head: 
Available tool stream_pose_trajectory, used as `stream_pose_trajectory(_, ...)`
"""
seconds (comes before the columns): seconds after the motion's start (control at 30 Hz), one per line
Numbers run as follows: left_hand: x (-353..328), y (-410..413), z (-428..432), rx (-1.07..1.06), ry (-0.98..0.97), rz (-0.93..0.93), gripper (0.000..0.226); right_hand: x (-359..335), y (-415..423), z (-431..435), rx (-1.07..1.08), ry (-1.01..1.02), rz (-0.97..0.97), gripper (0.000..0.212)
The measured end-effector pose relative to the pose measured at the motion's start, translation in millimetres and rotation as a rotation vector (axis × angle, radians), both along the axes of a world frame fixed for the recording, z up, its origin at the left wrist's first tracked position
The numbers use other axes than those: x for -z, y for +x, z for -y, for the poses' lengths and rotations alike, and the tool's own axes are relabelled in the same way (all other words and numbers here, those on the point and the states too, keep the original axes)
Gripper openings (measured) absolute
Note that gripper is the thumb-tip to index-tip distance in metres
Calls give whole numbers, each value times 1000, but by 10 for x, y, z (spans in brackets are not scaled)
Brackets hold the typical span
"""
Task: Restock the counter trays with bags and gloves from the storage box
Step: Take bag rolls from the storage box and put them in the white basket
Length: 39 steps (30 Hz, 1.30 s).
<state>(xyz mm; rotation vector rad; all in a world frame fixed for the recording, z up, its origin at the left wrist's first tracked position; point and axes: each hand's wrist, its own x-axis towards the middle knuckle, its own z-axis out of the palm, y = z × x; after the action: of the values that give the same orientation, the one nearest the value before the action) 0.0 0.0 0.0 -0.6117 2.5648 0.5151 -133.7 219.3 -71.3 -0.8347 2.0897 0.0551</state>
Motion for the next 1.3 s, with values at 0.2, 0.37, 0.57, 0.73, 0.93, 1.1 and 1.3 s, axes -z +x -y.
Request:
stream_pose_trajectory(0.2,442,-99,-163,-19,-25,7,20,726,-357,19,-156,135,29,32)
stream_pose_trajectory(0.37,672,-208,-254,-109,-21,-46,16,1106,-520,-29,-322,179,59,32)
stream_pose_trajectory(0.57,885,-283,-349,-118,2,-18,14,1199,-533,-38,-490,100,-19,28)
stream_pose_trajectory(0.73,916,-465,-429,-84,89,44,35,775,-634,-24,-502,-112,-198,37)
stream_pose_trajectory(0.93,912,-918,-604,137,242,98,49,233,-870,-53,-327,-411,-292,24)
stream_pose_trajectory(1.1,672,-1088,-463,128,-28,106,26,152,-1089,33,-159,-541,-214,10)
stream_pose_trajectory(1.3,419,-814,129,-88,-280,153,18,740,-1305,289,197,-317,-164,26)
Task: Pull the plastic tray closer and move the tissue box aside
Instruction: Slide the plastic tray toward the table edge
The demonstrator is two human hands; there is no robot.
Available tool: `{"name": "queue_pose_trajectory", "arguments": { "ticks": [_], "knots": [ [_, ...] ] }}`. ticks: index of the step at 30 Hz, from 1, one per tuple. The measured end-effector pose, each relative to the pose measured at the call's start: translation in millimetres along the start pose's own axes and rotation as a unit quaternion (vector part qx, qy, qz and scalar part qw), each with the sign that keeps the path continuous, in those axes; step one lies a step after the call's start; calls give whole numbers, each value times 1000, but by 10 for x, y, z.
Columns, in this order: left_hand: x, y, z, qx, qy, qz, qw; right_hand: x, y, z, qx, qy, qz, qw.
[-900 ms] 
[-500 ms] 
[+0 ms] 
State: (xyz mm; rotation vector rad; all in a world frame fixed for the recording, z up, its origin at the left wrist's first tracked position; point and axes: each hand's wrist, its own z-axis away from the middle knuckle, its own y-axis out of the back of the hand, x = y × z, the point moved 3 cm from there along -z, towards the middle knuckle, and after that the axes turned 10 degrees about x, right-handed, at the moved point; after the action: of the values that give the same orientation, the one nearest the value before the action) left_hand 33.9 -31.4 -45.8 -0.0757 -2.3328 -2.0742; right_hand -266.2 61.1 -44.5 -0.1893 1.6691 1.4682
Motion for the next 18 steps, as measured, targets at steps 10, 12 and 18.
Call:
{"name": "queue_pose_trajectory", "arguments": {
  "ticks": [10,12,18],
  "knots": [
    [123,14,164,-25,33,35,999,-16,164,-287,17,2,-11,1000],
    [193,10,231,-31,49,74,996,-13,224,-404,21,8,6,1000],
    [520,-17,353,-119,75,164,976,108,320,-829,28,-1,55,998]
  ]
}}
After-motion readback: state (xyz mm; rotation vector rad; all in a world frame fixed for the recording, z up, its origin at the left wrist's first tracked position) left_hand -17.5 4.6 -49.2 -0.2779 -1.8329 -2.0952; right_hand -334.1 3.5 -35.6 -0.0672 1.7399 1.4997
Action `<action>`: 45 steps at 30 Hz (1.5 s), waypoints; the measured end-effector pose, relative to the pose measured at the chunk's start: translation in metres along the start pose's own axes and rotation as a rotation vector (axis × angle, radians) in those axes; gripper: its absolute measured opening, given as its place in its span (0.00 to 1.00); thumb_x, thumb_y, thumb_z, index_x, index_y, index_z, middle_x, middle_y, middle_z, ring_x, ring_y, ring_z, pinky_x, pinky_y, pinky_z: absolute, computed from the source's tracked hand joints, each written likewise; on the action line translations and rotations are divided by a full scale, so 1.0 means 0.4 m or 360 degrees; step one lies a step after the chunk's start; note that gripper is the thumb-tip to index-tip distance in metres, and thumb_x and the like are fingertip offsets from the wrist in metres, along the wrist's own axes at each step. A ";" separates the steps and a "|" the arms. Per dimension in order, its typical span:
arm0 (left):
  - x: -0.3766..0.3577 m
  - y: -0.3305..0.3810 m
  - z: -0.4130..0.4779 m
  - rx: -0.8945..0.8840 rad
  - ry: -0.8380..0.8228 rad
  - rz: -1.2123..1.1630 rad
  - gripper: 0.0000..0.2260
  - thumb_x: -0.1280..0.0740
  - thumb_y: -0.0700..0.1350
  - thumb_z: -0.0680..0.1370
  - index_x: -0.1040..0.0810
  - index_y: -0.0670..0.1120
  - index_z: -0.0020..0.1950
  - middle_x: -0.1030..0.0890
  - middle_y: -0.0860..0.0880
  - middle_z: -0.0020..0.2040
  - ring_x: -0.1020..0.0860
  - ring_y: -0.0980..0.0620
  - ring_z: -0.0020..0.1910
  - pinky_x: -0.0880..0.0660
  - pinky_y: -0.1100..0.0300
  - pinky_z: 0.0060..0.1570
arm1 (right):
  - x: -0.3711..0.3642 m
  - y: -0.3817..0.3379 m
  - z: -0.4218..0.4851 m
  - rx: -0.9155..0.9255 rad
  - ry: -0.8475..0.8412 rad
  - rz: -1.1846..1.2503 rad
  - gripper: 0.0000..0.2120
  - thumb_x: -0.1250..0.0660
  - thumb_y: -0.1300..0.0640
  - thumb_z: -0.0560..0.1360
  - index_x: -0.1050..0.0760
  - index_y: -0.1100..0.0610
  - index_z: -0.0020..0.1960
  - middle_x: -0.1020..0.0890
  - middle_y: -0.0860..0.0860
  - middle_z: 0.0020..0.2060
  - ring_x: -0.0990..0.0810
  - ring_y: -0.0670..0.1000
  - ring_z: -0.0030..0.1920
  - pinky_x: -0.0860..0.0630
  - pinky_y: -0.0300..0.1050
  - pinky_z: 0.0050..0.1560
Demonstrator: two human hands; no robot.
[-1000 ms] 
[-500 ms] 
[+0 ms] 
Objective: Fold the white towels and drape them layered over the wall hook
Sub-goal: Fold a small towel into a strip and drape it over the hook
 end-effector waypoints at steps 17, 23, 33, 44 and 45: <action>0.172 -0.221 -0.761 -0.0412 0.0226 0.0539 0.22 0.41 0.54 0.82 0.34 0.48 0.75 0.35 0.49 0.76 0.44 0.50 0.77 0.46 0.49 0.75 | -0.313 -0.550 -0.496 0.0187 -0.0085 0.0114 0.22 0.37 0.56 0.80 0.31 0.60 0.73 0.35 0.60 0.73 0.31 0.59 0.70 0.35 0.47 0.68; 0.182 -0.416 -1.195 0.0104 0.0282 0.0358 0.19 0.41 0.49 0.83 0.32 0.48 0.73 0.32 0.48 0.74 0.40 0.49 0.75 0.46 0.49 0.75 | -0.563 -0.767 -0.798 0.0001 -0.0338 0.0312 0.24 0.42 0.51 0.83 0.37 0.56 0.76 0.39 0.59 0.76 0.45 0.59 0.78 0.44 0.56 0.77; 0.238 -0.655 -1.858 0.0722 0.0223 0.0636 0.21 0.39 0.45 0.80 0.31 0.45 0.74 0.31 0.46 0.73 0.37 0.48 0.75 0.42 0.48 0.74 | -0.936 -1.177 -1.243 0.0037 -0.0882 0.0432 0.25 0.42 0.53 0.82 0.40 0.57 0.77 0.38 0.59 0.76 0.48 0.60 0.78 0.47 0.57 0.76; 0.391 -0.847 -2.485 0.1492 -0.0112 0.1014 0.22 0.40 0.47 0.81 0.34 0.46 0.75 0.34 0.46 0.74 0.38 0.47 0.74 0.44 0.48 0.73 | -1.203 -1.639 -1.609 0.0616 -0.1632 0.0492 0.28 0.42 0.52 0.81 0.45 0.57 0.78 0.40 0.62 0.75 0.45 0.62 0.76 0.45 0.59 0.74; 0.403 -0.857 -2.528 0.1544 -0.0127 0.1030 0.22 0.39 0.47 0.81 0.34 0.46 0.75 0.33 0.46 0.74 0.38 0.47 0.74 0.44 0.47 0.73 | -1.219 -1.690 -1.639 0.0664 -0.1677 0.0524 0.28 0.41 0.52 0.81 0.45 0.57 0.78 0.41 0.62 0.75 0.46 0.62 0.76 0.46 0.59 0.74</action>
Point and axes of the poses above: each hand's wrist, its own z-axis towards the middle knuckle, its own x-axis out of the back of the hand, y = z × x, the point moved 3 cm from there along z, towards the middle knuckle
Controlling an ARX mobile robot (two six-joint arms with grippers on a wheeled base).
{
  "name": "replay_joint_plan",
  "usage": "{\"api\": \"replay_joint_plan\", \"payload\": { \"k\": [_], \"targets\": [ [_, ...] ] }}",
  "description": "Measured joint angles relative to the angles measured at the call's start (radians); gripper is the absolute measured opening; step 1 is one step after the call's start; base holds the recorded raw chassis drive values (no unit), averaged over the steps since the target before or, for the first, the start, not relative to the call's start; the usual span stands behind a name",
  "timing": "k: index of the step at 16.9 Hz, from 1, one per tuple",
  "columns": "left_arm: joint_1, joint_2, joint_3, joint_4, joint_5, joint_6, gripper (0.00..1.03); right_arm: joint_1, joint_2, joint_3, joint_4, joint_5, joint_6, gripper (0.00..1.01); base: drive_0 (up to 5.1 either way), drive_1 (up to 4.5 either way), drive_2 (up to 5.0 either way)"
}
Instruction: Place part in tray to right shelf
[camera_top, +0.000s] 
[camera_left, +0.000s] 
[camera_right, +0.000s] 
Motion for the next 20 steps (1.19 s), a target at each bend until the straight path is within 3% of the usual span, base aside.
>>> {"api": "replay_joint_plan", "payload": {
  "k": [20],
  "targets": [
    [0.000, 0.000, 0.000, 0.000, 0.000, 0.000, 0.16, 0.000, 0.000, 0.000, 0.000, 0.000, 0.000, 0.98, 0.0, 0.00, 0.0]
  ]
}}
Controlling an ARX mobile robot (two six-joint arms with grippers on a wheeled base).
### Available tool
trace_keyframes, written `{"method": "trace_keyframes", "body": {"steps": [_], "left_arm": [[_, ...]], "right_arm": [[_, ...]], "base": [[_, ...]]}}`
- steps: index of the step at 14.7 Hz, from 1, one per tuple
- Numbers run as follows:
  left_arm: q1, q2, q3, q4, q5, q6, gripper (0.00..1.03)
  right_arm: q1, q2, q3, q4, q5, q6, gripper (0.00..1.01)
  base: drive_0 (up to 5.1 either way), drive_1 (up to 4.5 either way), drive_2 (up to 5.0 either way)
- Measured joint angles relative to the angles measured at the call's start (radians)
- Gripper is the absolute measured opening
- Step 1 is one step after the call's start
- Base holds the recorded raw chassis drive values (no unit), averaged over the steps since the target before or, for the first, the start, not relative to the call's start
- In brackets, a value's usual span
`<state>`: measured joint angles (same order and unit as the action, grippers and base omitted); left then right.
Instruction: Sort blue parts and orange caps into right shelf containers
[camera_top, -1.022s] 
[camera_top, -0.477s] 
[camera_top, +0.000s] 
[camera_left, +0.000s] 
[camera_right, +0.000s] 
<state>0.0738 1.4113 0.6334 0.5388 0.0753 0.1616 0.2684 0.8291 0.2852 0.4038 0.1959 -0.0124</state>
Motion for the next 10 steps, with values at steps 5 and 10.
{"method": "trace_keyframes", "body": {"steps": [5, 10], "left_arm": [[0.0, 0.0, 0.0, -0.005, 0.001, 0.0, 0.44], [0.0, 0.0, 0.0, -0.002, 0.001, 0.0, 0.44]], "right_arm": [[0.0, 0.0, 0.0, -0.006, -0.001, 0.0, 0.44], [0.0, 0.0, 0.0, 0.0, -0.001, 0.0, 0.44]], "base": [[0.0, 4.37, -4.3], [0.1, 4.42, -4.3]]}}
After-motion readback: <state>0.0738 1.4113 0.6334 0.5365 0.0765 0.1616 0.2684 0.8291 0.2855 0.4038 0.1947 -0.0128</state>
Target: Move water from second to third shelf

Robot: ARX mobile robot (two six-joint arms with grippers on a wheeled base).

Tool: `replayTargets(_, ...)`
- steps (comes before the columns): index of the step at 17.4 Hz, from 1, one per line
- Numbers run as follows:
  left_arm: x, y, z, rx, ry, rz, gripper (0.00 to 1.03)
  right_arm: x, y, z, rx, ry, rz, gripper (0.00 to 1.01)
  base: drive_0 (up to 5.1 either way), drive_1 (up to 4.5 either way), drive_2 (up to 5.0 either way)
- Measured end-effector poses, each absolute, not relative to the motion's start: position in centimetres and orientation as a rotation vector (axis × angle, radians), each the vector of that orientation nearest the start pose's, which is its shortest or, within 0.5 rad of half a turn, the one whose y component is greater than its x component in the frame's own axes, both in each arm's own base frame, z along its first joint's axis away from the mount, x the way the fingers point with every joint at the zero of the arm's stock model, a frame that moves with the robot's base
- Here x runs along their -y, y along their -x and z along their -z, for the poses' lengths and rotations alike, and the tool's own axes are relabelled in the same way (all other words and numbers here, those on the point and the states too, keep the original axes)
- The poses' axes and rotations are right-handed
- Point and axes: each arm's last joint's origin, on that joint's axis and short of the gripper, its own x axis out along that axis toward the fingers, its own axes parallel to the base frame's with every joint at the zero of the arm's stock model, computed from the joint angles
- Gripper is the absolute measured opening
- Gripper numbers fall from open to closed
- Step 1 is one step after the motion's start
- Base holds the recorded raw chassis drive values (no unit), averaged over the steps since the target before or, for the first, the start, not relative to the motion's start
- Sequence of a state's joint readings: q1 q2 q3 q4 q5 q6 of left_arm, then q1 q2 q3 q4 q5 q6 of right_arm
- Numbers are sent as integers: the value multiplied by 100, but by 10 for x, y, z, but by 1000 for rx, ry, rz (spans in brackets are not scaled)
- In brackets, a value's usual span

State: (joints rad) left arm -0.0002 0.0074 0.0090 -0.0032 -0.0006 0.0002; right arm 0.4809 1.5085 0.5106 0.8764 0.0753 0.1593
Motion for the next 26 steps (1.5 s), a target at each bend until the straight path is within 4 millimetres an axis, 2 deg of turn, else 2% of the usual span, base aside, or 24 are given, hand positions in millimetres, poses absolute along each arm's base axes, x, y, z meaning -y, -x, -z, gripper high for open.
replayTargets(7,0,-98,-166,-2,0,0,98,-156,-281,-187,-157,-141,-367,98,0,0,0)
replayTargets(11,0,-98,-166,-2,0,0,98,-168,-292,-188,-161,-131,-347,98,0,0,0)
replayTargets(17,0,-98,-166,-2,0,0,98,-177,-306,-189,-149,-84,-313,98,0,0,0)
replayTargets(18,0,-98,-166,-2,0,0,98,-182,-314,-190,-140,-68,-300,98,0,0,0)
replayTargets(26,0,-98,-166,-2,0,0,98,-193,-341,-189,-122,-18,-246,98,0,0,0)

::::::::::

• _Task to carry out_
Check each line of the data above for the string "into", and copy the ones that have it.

• _Response_
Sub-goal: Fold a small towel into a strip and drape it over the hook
Instruction: Sort blue parts and orange caps into right shelf containers

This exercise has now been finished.